PF2D: Self-Calibrating Particle Filter with PMMH

High-performance particle filter in C with Intel MKL acceleration. 41× faster than FilterPy (NumPy golden standard). Features self-calibration via ESS-driven adaptation, online parameter re-estimation via PMMH, and automatic CPU profiling for Intel hybrid architectures (P-core/E-core optimization).

Tracks a 2D latent state [price, log_volatility] using Sequential Monte Carlo methods.

Benchmark Results

Tested on Intel i9-14900KF (8 P-cores, 16 threads), 4000 particles, 1000 ticks:

Library	Latency (μs)	Throughput	vs pf2d
pf2d (batch)	17.2	58,188/sec	baseline
pf2d (loop)	17.9	55,751/sec	1.0× slower
particles (Chopin)	211.4	4,730/sec	12.3× slower
FilterPy (NumPy)	710.9	1,407/sec	41.4× slower

→ pf2d is 41× faster than FilterPy and 12× faster than the academic reference implementation.

Note: mesured with benchmark_comparison.py in python folder

Why PF2D Over Traditional Filters?

Feature	EKF/UKF	PF2D
Distribution assumption	Gaussian only	Any (particles)
Nonlinearity handling	Linearization/sigma points	Exact (Monte Carlo)
Heavy tails	✗	✓
Multimodal states	✗	✓ (multiple regimes)
Self-calibration	✗	✓ (ESS-driven σ_vol scaling)
Online parameter updates	Manual/offline	✓ (PMMH)

PF2D is essentially a better UKF that:

Makes no Gaussian assumptions
Handles regime switching natively
Self-calibrates via adaptive layer
Re-estimates parameters online via PMMH

The Parameter Drift Problem

The stochastic volatility model has parameters that can become stale:

log_vol[t+1] = (1-θ) × log_vol[t] + θ × μ_v + σ_v × ε

Parameter	Symbol	What it controls
`mu_vol`	μ_v	Long-term mean volatility level
`sigma_vol`	σ_v	How erratically volatility moves
`drift`	—	Expected return per tick
`theta_vol`	θ	Mean-reversion speed (fixed)

The problem: Parameters calibrated in one regime fail in another.

Solution: PMMH re-estimates parameters when conditions change.

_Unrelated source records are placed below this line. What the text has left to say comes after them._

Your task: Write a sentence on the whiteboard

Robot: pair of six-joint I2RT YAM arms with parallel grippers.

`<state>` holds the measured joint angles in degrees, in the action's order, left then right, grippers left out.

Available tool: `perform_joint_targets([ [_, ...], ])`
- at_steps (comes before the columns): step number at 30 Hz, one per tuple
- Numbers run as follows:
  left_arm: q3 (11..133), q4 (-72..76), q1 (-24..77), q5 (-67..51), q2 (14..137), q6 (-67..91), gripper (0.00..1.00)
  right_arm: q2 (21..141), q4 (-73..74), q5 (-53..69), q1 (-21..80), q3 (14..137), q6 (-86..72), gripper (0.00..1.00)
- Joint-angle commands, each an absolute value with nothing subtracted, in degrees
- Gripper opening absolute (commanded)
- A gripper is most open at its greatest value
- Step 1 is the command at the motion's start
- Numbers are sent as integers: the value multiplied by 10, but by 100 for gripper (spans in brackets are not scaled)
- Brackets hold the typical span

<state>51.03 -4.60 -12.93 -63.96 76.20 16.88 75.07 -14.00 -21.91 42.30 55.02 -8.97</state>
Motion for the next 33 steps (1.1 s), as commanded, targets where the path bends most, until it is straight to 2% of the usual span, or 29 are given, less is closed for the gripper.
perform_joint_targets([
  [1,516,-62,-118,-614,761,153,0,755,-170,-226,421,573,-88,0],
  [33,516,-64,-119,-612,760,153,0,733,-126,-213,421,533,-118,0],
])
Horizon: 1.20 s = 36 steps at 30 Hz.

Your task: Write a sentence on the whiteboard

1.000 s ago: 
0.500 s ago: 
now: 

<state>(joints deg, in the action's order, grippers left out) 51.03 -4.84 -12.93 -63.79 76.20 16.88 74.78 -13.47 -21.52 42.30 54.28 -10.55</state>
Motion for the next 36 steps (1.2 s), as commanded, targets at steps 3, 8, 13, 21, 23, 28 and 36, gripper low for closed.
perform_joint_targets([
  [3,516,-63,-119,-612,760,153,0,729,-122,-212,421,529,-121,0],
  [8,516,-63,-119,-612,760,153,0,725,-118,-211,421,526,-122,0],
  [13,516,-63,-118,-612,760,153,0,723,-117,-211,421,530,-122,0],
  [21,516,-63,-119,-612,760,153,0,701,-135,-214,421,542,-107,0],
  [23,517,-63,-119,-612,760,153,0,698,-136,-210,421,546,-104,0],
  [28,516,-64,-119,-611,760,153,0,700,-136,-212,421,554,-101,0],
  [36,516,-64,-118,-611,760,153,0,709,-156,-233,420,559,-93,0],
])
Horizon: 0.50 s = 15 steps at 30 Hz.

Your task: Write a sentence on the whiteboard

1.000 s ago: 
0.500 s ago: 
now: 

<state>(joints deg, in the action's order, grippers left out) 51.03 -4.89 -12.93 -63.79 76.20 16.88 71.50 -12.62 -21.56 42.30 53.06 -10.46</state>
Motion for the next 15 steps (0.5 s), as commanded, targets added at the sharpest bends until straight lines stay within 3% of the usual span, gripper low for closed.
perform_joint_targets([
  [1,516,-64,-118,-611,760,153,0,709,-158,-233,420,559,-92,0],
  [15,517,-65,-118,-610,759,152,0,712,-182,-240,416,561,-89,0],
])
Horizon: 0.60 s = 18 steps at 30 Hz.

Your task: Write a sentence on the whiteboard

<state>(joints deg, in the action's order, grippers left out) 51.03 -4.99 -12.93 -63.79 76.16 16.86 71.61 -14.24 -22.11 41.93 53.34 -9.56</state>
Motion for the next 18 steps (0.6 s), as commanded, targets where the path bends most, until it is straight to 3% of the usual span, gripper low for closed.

PMMH: Online Parameter Re-Estimation

Why PMMH?

Approach	Problem
Offline batch MLE	Too slow, stale by completion
Online gradient descent	Gets stuck in local optima
Grid search	Curse of dimensionality
PMMH	✓ Handles intractable likelihood, ✓ Bayesian posterior, ✓ Fast enough

PMMH (Particle Marginal Metropolis-Hastings) uses the particle filter itself to estimate the likelihood of different parameter values, then uses MCMC to find the posterior distribution.

PMMH Optimization Journey

We optimized PMMH from 3.3x to 7.6x speedup over scalar baseline:

Optimization	Time	Speedup	μ_v Error
Scalar baseline	1853 ms	1x	0.086
MKL VSL/VML	984 ms	1.9x	0.086
+ Division elimination	~900 ms	—	—
+ Adaptive ESS=0.5	—	—	0.878 ❌
+ Adaptive ESS=0.25	—	—	0.481 ❌
+ Adaptive ESS=0.1	—	—	0.243
+ Adaptive ESS=0.05	984 ms	6.1x	0.019 ✓
+ Float precision	812 ms	7.6x	0.019 ✓

Key PMMH Optimizations

1. Division Elimination

Hot loop had expensive division:

// Before: 20-30 cycles per division
double vol = exp(log_vol);
double inv_vol = 1.0 / vol;  // SLOW
double z = ret * inv_vol;

// After: vectorized, no division
noise[i] = -2.0 * log_vol[i];
vdExp(np, noise, weights_exp);  // inv_var = exp(-2*log_vol)
double log_w = -0.5 * ret_sq * weights_exp[i] - log_vol[i];

2. Adaptive Resampling with ESS Threshold

Resampling is expensive (builds CDF, random gather). Only do it when necessary:

double ess = (sum_w * sum_w) / sum_w_sq;  // Effective Sample Size

if (ess < N * 0.05) {
    // Resample (expensive)
} else {
    // Pointer swap (free!)
}

Tuning the threshold was critical:

ESS Threshold	Error	Why
0.5	0.878	Too aggressive, skips needed resamples
0.25	0.481	Still too aggressive
0.1	0.243	Getting better
0.05	0.019	Optimal — resamples when truly needed

3. Float Precision

Single precision doubles SIMD throughput (8 floats vs 4 doubles per AVX register):

#ifndef PMMH_USE_DOUBLE
    #define PMMH_USE_FLOAT
#endif

#ifdef PMMH_USE_FLOAT
    typedef float pmmh_real;
    #define pmmh_vExp vsExp
    #define pmmh_RngGaussian vsRngGaussian
#else
    typedef double pmmh_real;
    #define pmmh_vExp vdExp
    #define pmmh_RngGaussian vdRngGaussian
#endif

Result: No accuracy loss, 23% faster.

4. Arena Allocation

All particle arrays in single contiguous block:

// Single malloc, single TLB entry
char *arena = mkl_malloc(total_size, 64);
s->log_vol     = (pmmh_real*)(arena + 0 * r_size);
s->log_vol_new = (pmmh_real*)(arena + 1 * r_size);
s->weights     = (pmmh_real*)(arena + 2 * r_size);
// ... etc

Benefits:

Single TLB entry for all arrays
Predictable memory layout for prefetcher
Cache-line aligned (prevents false sharing)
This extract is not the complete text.